Tens of thousands of people are packing into the valley north of Regina this weekend to take in sun, beer and some country music.
It has been 36 years since Craven’s first country festival, which actually started as a charity fundraiser — a fundraiser which Ria Kaal helped start.
She said she and Father Lucien Larre started things up with the first show in 1983. The first headliner was Roy Orbison.
Kaal said she was the general manager and produced the show. She stayed with the production for about nine years until leaving in 1992 to work with Cirque du Soleil.
She has been back at the festival for a few years now, and said things have changed a lot.
“The first years when we started compared to now is like trying to compare apples and oranges, it doesn’t compare at all,” said Kaal.
In the first years, Kaal said organizers tried to make it a family event. The booths were all run by non-profits and those charities got 20 per cent of the profits.
“It has become commercial,” said Kaal. “(That’s) good, because now they can afford to put in the facilities that we could never afford to put in — you know, like having showers in the campground.”
Kaal said the first few years when it rained, organizers had to pull people out of the muck with tow trucks. She pointed toward the road and said now Main Street is paved.
The show is a little more polished now, and it’s also a lot bigger.
According to Kaal, only 3,500 people showed up in the first year. Now tens of thousands regularly show up to take in the event.
“Some of the acts that are coming here, the amount of money that they demand to come and put on a show here is out of this world! Like, we could never have done that,” said Kaal.
After years away, Kaal is back within the festival. She’s not running it anymore, but she is one of the organizers of the Bosco Bistro on Main Street. It’s one of the food vendors, and the profits go to the same charity which kicked off the whole event, Bosco Homes.

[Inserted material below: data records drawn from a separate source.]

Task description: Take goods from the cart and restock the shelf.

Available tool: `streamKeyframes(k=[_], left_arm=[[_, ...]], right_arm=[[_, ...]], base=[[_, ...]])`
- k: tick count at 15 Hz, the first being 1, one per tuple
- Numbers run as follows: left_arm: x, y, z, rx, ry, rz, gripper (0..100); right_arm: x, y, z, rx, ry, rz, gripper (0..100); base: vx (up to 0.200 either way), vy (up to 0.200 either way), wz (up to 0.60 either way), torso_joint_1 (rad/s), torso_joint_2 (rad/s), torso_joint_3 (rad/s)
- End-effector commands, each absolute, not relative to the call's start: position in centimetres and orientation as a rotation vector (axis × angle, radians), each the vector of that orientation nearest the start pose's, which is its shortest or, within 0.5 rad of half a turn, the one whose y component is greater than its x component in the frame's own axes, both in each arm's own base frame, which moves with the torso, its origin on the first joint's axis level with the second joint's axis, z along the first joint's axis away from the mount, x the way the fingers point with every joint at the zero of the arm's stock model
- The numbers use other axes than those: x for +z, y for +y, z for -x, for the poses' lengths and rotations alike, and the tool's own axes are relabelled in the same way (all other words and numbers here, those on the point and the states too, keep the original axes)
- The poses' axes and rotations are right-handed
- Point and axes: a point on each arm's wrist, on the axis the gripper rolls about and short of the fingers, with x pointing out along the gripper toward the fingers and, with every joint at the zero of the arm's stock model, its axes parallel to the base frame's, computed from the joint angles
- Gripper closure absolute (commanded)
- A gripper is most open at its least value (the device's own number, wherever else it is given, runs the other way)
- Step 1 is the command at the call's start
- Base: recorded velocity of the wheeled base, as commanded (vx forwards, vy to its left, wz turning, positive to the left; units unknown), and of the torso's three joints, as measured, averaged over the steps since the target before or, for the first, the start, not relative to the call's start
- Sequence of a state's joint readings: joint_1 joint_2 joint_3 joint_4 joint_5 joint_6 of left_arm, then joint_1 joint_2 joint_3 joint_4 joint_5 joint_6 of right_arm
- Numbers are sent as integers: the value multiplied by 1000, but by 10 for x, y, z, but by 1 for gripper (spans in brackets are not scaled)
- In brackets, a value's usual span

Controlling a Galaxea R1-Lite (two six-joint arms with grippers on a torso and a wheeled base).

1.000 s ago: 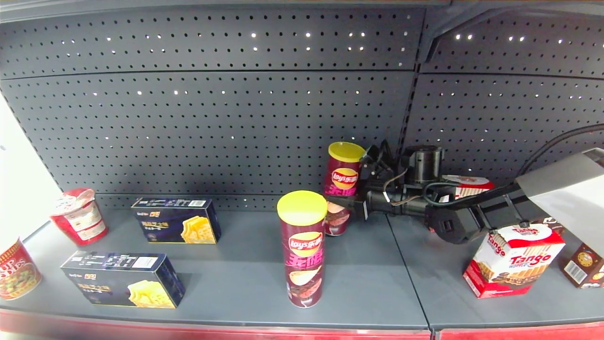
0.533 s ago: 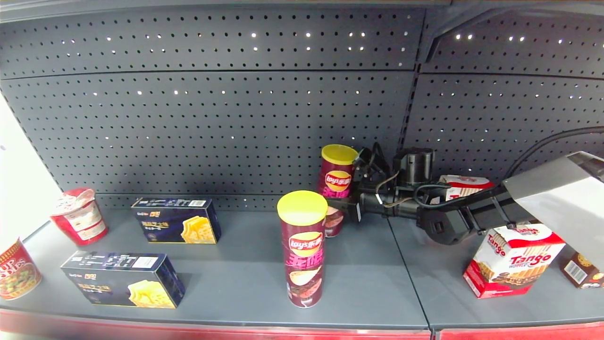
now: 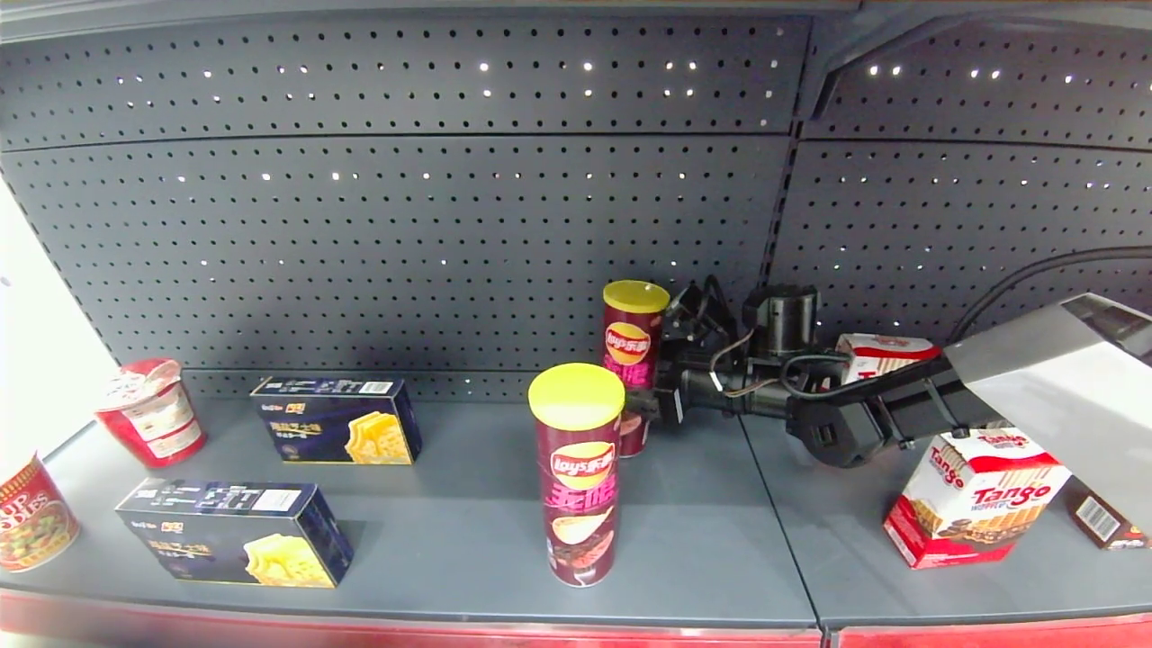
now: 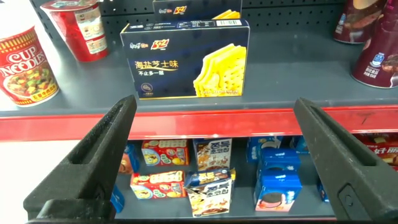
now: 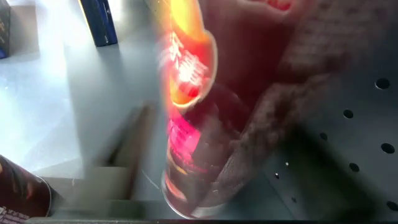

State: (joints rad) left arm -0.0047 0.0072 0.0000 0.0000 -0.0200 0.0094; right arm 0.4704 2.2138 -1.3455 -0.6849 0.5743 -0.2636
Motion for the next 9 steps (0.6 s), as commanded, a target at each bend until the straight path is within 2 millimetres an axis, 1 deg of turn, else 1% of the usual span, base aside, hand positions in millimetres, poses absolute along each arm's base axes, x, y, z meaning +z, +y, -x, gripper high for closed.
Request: streamKeyframes(k=[1,4,7,9], left_arm=[[76,0,22,-25,8,-9,0],[76,0,22,-25,8,-9,0],[76,0,22,-25,9,-9,0],[76,0,22,-25,8,-9,0]], right_arm=[[137,213,-392,1062,59,228,0],[137,210,-387,1061,72,228,0],[131,196,-382,1041,98,253,0],[131,190,-381,1022,94,257,0]], base=[[0,0,0,0,0,0],[0,0,0,0,0,0],[0,0,0,0,0,0],[0,0,0,0,0,0]])
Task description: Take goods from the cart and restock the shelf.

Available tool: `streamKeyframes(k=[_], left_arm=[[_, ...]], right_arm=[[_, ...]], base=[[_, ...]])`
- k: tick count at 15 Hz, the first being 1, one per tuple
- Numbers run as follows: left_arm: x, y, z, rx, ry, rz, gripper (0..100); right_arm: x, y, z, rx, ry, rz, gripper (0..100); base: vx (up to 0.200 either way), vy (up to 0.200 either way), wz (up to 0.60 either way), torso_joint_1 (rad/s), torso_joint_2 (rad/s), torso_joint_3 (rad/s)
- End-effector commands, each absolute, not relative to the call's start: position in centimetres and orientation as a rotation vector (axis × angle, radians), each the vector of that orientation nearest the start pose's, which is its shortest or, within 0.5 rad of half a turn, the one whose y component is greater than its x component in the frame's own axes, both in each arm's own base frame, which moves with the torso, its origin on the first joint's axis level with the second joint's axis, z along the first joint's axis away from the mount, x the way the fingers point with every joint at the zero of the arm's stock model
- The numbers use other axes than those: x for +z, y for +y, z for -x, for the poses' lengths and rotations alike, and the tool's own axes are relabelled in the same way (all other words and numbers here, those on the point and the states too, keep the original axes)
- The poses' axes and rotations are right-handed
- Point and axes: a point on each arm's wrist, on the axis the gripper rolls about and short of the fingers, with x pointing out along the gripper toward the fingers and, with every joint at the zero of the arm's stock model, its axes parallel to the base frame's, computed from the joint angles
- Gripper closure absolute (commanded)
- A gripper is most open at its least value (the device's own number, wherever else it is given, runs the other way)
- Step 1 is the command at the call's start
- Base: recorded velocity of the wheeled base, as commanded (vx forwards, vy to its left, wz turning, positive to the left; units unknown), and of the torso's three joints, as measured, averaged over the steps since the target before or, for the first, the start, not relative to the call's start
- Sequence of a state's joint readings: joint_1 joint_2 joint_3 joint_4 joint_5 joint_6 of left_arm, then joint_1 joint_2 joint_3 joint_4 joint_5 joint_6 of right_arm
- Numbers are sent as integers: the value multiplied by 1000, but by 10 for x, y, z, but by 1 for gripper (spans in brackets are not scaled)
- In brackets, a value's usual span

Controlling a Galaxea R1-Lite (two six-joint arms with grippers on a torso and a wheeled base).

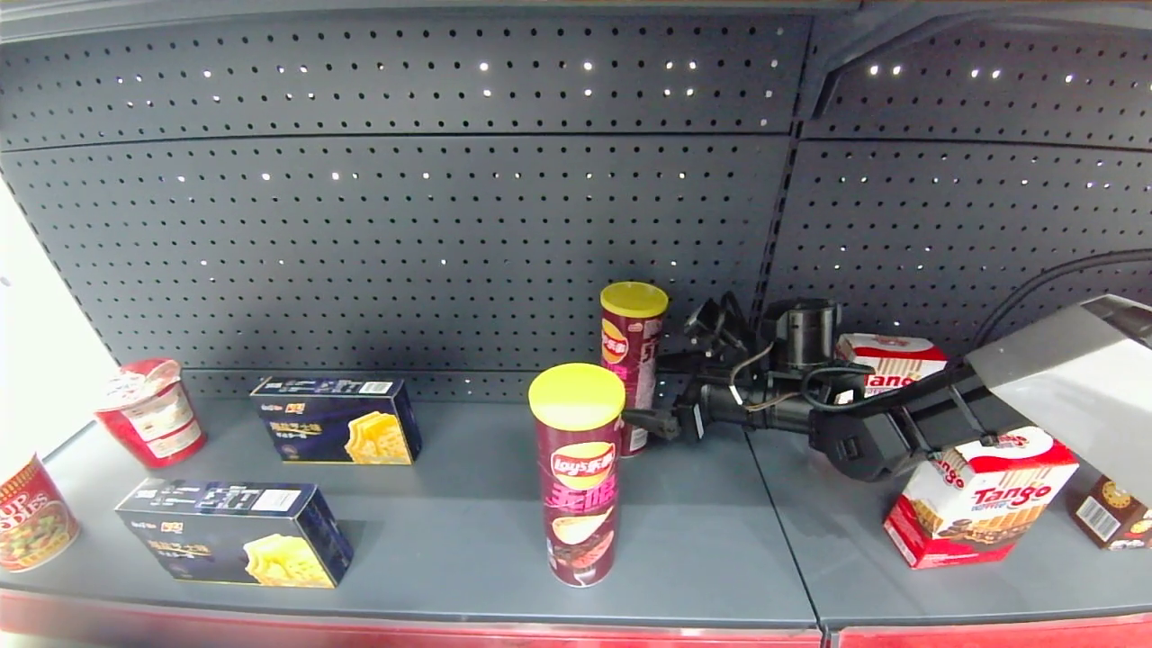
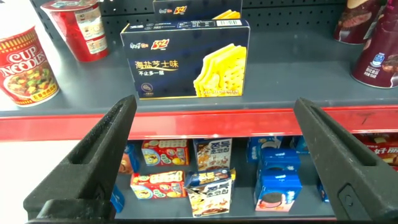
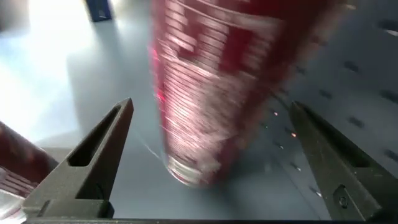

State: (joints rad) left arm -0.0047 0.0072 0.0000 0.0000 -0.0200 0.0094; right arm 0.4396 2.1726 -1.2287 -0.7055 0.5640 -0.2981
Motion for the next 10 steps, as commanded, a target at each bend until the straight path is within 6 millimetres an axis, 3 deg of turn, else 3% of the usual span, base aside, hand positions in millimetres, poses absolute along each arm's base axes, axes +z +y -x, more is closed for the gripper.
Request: streamKeyframes(k=[1,6,10], left_arm=[[76,0,22,-25,8,-9,0],[76,0,22,-25,8,-9,0],[76,0,22,-25,8,-9,0]], right_arm=[[131,185,-381,999,93,258,0],[129,167,-387,847,128,267,0],[130,160,-387,822,121,263,0]], base=[[0,0,0,0,0,0],[0,0,0,0,0,0],[0,0,0,0,0,0]])
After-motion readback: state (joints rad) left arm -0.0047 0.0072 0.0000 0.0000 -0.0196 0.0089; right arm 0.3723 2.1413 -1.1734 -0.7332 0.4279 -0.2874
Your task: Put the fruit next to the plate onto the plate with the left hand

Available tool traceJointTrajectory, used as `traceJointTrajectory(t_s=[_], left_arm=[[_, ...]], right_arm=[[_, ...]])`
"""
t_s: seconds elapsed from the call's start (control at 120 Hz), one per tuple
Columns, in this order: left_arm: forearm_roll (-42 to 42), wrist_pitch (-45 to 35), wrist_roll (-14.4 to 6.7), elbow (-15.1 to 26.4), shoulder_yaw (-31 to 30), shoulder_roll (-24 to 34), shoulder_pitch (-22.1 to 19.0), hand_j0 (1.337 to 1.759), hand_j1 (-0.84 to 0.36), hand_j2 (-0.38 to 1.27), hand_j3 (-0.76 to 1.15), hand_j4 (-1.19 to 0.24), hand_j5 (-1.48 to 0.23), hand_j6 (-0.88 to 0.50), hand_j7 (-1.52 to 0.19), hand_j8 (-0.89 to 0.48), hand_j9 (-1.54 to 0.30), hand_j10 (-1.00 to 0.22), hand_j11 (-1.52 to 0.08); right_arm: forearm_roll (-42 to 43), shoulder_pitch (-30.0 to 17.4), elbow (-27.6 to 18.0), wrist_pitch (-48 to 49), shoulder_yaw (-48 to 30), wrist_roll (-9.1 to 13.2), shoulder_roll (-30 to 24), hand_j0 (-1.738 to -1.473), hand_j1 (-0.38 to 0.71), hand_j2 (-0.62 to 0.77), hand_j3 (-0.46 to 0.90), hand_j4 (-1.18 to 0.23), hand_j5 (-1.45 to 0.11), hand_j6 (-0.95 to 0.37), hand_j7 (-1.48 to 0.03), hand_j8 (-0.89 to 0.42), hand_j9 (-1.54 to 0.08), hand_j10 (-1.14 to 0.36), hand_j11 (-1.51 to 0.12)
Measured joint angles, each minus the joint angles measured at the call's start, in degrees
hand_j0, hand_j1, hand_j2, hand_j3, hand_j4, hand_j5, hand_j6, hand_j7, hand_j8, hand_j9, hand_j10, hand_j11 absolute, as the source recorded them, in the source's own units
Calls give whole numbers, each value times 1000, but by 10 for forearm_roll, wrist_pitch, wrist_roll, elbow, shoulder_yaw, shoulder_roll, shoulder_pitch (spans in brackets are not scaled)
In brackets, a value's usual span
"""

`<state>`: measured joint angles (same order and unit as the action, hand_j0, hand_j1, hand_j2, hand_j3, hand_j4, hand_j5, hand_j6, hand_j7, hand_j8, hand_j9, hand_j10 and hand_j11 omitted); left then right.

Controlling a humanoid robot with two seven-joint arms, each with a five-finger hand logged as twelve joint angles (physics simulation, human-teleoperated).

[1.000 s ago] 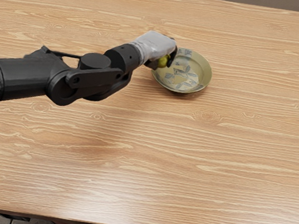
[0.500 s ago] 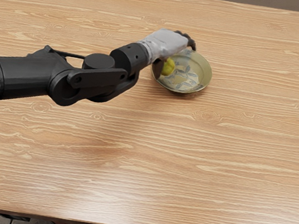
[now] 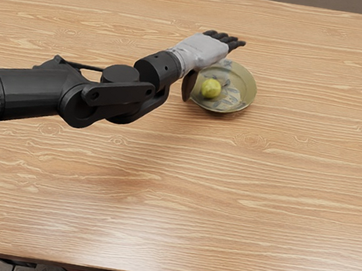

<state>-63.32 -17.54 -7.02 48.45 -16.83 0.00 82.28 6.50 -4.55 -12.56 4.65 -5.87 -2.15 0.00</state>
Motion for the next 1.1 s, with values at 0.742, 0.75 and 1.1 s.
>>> traceJointTrajectory(t_s=[0.742,0.75,1.1], left_arm=[[280,463,-4,37,191,133,6,1658,349,1,0,-1,-1,-1,-1,-1,-1,-1,-1],[283,468,-5,37,193,138,5,1658,349,1,0,-1,-1,-1,-1,-1,-1,-1,-1],[382,524,-9,78,233,307,-50,1658,349,1,0,-1,0,-2,0,-2,0,-1,0]], right_arm=[[0,1,4,-1,1,-3,0,-1658,-310,-7,0,-33,-43,-33,-43,-33,-43,-33,-43],[0,1,4,-1,1,-3,0,-1658,-310,-7,0,-33,-43,-33,-43,-33,-43,-33,-43],[1,9,4,-1,0,-3,0,-1658,-310,-7,0,-33,-43,-33,-43,-33,-43,-33,-43]])
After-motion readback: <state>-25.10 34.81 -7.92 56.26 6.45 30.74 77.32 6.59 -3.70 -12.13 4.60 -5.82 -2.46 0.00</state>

For the past six years the shack has been there, raising money to help orphans in the Philippines. This year, Bosco is also the first to have a food truck in the campground as well.
Kaal is proud of the little bistro’s signature dish: Perogy poutine.
“We all know how the poutine all over Canada is very popular; in fact, it has become one of Canada’s main dishes,” Kaal said. “And we thought we’d put a new spin to it.”
It’s perogies and mozzarella piled high with gravy over top. Kaal said people love it — the shack sold close to 3,000 of the dishes last year.
Kaal plans to be around for more years to come, “as long as my old legs will last,” she said with a laugh.